Private cluster

A private cluster places all EC2 instances into private subnets. Nodes have no public IP addresses and all traffic between EMR and AWS services travels over VPC endpoints or a NAT gateway.

Your private subnets must be tagged with "for-use-with-amazon-emr-managed-policies" = true for the managed IAM policy AmazonEMRServicePolicy_v2 to function correctly. See the EMR managed IAM policies documentation for details.

VPC endpoint requirements

To avoid routing cluster traffic through a NAT gateway, create Interface VPC endpoints for elasticmapreduce and sts, and a Gateway endpoint for s3. The example below includes all three:

module "vpc_endpoints" {
  source  = "terraform-aws-modules/vpc/aws//modules/vpc-endpoints"
  version = "~> 6.0"

  vpc_id = module.vpc.vpc_id

  endpoints = merge({
    s3 = {
      service         = "s3"
      service_type    = "Gateway"
      route_table_ids = module.vpc.private_route_table_ids
      tags = {
        Name = "${local.name}-s3"
      }
    }
    },
    { for service in toset(["elasticmapreduce", "sts"]) :
      replace(service, ".", "_") =>
      {
        service             = service
        subnet_ids          = module.vpc.private_subnets
        private_dns_enabled = true
        tags                = { Name = "${local.name}-${service}" }
      }
  })

  create_security_group = true
  security_group_rules = {
    ingress_https = {
      description = "HTTPS from private subnets"
      cidr_blocks = module.vpc.private_subnets_cidr_blocks
    }
  }
}

Configuration

Choose between instance fleets or instance groups depending on your workload requirements. Instance fleets let you mix instance types and combine On-Demand and Spot capacity. Instance groups give you a fixed instance type per node group.

Instance fleet
Instance group

Instance fleets support multiple instance types per node group and mixed On-Demand and Spot capacity. The master fleet uses a single On-Demand m5.xlarge.

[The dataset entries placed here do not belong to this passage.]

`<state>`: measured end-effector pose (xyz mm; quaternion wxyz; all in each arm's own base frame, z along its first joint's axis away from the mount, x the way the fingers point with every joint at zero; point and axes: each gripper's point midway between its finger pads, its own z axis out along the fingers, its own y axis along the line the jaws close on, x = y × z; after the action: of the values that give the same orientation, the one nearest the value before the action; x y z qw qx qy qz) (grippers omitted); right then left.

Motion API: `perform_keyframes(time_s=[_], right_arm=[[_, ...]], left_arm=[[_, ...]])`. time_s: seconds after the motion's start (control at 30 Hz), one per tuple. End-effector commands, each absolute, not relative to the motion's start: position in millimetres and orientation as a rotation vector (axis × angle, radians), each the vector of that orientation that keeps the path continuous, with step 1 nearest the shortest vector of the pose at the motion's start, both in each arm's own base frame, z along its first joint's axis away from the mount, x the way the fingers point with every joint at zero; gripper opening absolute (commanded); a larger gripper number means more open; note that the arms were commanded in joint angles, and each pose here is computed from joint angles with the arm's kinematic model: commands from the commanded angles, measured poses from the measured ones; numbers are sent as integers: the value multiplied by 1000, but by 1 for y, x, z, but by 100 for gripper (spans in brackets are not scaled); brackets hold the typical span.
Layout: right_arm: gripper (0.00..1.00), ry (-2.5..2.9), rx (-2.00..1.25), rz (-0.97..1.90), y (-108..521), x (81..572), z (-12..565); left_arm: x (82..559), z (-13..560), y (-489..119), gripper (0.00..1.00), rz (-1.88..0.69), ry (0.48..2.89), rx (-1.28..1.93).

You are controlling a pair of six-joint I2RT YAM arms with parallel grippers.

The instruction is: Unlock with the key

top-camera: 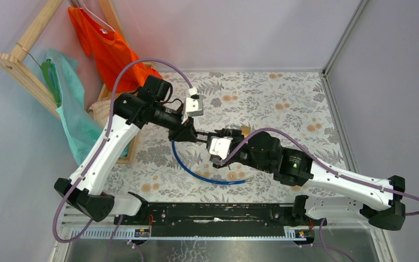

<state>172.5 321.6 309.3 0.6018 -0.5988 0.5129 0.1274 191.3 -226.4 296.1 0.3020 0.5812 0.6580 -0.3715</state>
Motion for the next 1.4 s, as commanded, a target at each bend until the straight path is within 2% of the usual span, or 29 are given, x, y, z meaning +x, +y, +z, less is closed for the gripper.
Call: perform_keyframes(time_s=[0.0, 0.23, 0.47, 0.57, 0.6, 0.63, 0.67, 0.73, 0.8, 0.87, 1.17, 1.37], right_arm=[[0, 1122, -1190, 463, 335, 165, 363], [0, 1284, -1049, 669, 343, 159, 367], [0, 1559, -836, 1018, 343, 177, 361], [0, 1679, -733, 1125, 343, 189, 354], [0, 1724, -700, 1152, 343, 195, 349], [0, 1771, -654, 1174, 342, 203, 344], [0, 1815, -612, 1206, 340, 210, 338], [0, 1891, -508, 1265, 331, 226, 326], [0, 1943, -392, 1292, 316, 245, 313], [0, 1985, -316, 1270, 306, 258, 299], [0, 2150, -205, 929, 284, 313, 230], [0, 2186, -179, 707, 282, 359, 185]], left_arm=[[209, 309, -225, 24, -824, 1588, 1577], [236, 315, -217, 8, -564, 1481, 1595], [277, 326, -206, 7, -178, 1359, 1573], [289, 318, -201, 12, -54, 1360, 1584], [291, 314, -200, 18, -34, 1367, 1595], [293, 309, -198, 31, -24, 1381, 1598], [295, 306, -196, 51, -14, 1405, 1589], [298, 299, -194, 81, -14, 1457, 1567], [296, 291, -190, 97, -28, 1510, 1558], [296, 287, -187, 100, -38, 1558, 1543], [317, 286, -163, 100, -153, 1802, 1298], [318, 288, -167, 100, -249, 1881, 1177]])
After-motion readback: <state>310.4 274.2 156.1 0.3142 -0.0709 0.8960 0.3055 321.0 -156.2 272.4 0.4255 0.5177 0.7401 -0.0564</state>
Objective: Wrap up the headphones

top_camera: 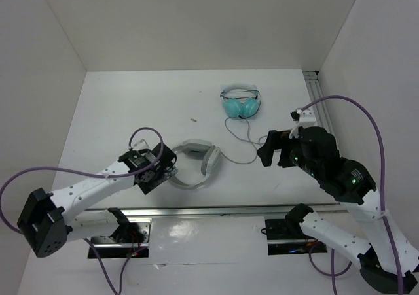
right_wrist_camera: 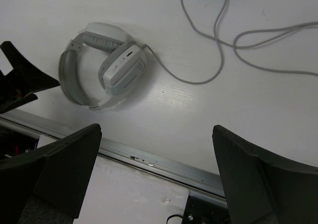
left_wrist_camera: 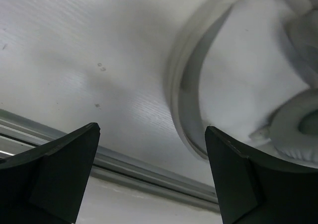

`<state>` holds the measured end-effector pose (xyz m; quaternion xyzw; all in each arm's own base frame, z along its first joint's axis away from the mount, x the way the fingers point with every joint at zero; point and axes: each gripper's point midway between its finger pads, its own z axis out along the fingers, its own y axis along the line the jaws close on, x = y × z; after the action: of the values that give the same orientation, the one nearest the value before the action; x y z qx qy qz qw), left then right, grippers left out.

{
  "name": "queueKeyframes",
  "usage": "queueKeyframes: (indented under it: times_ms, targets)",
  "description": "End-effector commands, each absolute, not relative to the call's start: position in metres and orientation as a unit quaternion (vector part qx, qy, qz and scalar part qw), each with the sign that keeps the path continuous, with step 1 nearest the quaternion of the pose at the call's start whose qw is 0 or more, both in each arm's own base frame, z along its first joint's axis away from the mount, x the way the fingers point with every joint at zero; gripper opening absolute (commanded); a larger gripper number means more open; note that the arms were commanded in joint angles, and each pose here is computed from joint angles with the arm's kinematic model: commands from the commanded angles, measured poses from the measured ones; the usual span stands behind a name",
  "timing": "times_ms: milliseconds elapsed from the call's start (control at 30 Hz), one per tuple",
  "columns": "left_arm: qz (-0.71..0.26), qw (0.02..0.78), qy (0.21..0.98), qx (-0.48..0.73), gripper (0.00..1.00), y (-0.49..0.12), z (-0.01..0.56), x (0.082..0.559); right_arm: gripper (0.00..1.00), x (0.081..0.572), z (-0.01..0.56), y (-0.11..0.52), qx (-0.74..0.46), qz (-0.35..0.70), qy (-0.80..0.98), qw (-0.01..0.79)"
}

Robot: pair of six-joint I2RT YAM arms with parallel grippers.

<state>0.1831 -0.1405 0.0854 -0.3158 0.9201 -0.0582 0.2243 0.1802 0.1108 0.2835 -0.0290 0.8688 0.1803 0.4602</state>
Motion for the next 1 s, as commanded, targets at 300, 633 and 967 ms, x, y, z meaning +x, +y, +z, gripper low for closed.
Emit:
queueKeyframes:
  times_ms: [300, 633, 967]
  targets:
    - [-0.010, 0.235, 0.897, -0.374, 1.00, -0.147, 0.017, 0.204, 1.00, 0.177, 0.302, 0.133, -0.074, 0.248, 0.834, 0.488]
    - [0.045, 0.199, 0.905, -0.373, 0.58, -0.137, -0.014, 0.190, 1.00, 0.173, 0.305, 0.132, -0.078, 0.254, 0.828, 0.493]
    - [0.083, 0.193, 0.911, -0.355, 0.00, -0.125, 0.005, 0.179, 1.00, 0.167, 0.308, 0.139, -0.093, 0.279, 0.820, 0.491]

The core fleet mixes three instance types with a combination of On-Demand and Spot capacity, falling back to On-Demand if no Spot capacity is available within five minutes.

module "emr" {
  source = "terraform-aws-modules/emr/aws"

  name = "example-instance-fleet"

  release_label_filters = {
    emr7 = {
      prefix = "emr-7"
    }
  }
  applications = ["spark", "trino"]
  auto_termination_policy = {
    idle_timeout = 14400
  }

  bootstrap_action = [
    {
      path = "file:/bin/echo",
      name = "Just an example",
      args = ["Hello World!"]
    }
  ]

  configurations_json = jsonencode([
    {
      "Classification" : "spark-env",
      "Configurations" : [
        {
          "Classification" : "export",
          "Properties" : {
            "JAVA_HOME" : "/usr/lib/jvm/java-1.8.0"
          }
        }
      ],
      "Properties" : {}
    }
  ])

  master_instance_fleet = {
    name                      = "master-fleet"
    target_on_demand_capacity = 1
    instance_type_configs = [
      {
        instance_type = "m5.xlarge"
      }
    ]
  }

  core_instance_fleet = {
    name                      = "core-fleet"
    target_on_demand_capacity = 2
    target_spot_capacity      = 2
    instance_type_configs = [
      {
        instance_type     = "c4.large"
        weighted_capacity = 1
      },
      {
        bid_price_as_percentage_of_on_demand_price = 100
        ebs_config = [{
          size                 = 256
          type                 = "gp3"
          volumes_per_instance = 1
        }]
        instance_type     = "c5.xlarge"
        weighted_capacity = 2
      },
      {
        bid_price_as_percentage_of_on_demand_price = 100
        instance_type                              = "c6i.xlarge"
        weighted_capacity                          = 2
      }
    ]
    launch_specifications = {
      spot_specification = {
        allocation_strategy      = "capacity-optimized"
        block_duration_minutes   = 0
        timeout_action           = "SWITCH_TO_ON_DEMAND"
        timeout_duration_minutes = 5
      }
    }
  }

  task_instance_fleet = {
    name                      = "task-fleet"
    target_on_demand_capacity = 1
    target_spot_capacity      = 2
    instance_type_configs = [
      {
        instance_type     = "c4.large"
        weighted_capacity = 1
      },
      {
        bid_price_as_percentage_of_on_demand_price = 100
        ebs_config = [{
          size                 = 256
          type                 = "gp3"
          volumes_per_instance = 1
        }]
        instance_type     = "c5.xlarge"
        weighted_capacity = 2
      }
    ]
    launch_specifications = {
      spot_specification = {
        allocation_strategy      = "capacity-optimized"
        block_duration_minutes   = 0
        timeout_action           = "SWITCH_TO_ON_DEMAND"
        timeout_duration_minutes = 5
      }
    }
  }

  ebs_root_volume_size = 64
  ec2_attributes = {
    # Subnets must be private and tagged with
    # { "for-use-with-amazon-emr-managed-policies" = true }
    subnet_ids = module.vpc.private_subnets
  }
  vpc_id = module.vpc.vpc_id

  keep_job_flow_alive_when_no_steps = true
  list_steps_states                 = ["PENDING", "RUNNING", "CANCEL_PENDING", "CANCELLED", "FAILED", "INTERRUPTED", "COMPLETED"]
  log_uri                           = "s3://${module.s3_bucket.s3_bucket_id}/"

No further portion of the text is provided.